Signing Fingerprints

After you have generated a fingerprint, you can sign it easily using the private key:

-- We assume here that you are using fingerprint analyze to generate fingerprints.
$ openssl dgst -sha1 -sign private.pem -out index.signature index.fingerprint

Verifying Fingerprint Signature

You can easily verify the security of the fingerprint data:

$ openssl dgst -sha1 -verify public.pem -signature index.signature index.fingerprint
Verified OK
-- Fingerprint data has been cryptographically verified

$ fingerprint verify
S 0 error(s) detected.
	error.count 0
Data verified, 0 errors found.
-- File list has been checked and no errors.

As long as private key is kept secure, we can be sure that these files have not been tampered with.

Notarizing

In many cases it is good to ensure that documents existed at a particular time. With modern document storage systems, it may be impossible to verify this by simply relying on databases and filesystems alone, especially because technology can be manipulated.

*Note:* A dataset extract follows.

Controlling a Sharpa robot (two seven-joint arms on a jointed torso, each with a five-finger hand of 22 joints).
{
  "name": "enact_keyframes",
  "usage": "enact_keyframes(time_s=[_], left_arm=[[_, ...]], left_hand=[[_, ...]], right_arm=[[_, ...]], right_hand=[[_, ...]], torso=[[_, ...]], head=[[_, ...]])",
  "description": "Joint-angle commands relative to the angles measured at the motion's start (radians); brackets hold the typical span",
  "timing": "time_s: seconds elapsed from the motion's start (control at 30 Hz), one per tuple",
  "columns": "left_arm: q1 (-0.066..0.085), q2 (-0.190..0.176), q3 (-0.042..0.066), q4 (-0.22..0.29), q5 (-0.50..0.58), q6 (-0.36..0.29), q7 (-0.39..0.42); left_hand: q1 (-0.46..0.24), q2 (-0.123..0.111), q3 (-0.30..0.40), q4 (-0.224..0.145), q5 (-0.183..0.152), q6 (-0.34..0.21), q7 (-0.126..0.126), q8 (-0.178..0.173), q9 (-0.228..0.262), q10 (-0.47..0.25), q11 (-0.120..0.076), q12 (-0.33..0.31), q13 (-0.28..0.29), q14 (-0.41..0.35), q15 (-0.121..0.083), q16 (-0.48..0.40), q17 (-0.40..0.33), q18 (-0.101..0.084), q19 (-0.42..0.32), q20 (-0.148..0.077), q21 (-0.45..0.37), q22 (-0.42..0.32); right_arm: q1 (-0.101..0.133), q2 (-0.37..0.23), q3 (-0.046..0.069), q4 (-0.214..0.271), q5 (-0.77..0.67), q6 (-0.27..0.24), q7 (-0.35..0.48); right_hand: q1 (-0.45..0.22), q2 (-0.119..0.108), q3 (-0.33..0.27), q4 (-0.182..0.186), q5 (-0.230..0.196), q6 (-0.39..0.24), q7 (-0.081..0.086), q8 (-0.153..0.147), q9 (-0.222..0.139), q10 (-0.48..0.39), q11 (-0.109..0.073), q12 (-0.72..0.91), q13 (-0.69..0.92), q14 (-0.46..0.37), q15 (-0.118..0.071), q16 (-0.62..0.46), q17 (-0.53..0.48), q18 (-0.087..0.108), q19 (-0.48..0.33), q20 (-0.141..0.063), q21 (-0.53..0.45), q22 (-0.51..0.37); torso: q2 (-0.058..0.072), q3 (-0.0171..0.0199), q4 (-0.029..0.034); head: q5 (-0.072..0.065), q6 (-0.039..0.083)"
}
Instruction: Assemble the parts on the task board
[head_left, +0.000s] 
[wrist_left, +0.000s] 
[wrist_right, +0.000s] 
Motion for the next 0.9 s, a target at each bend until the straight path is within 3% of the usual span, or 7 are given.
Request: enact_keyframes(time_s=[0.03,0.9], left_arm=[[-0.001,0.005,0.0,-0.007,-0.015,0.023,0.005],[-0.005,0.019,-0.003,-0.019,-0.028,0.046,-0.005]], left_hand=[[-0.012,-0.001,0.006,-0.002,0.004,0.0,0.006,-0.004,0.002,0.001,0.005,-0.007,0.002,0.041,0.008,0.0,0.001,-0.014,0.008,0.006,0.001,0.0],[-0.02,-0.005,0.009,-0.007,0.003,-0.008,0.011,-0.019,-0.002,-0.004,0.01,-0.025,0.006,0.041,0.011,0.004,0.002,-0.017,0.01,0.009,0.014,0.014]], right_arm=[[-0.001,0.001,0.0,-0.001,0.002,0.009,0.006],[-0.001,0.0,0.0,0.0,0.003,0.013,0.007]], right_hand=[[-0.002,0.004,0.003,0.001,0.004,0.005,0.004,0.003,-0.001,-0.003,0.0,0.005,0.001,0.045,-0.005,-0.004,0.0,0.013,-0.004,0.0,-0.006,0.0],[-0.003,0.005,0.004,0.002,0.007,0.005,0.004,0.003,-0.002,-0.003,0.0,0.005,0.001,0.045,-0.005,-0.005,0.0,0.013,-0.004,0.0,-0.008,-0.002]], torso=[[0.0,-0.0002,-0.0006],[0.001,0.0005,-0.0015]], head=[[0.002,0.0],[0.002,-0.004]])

Fingerprint can be used to produce printed documents which can be used to verify the existence of files at a given time. With appropriate physical signatures, these could be used to verify the existence of a given set of files at a specific time and place.

Simply follow the procedure to produce a cryptographic hash of a directory, print these documents out, and get them signed.

N.B. Please consult a lawyer for the correct procedure and legal standing of such techniques. This document is not legal advice and we accept no responsibility for any use or misuse of this tool.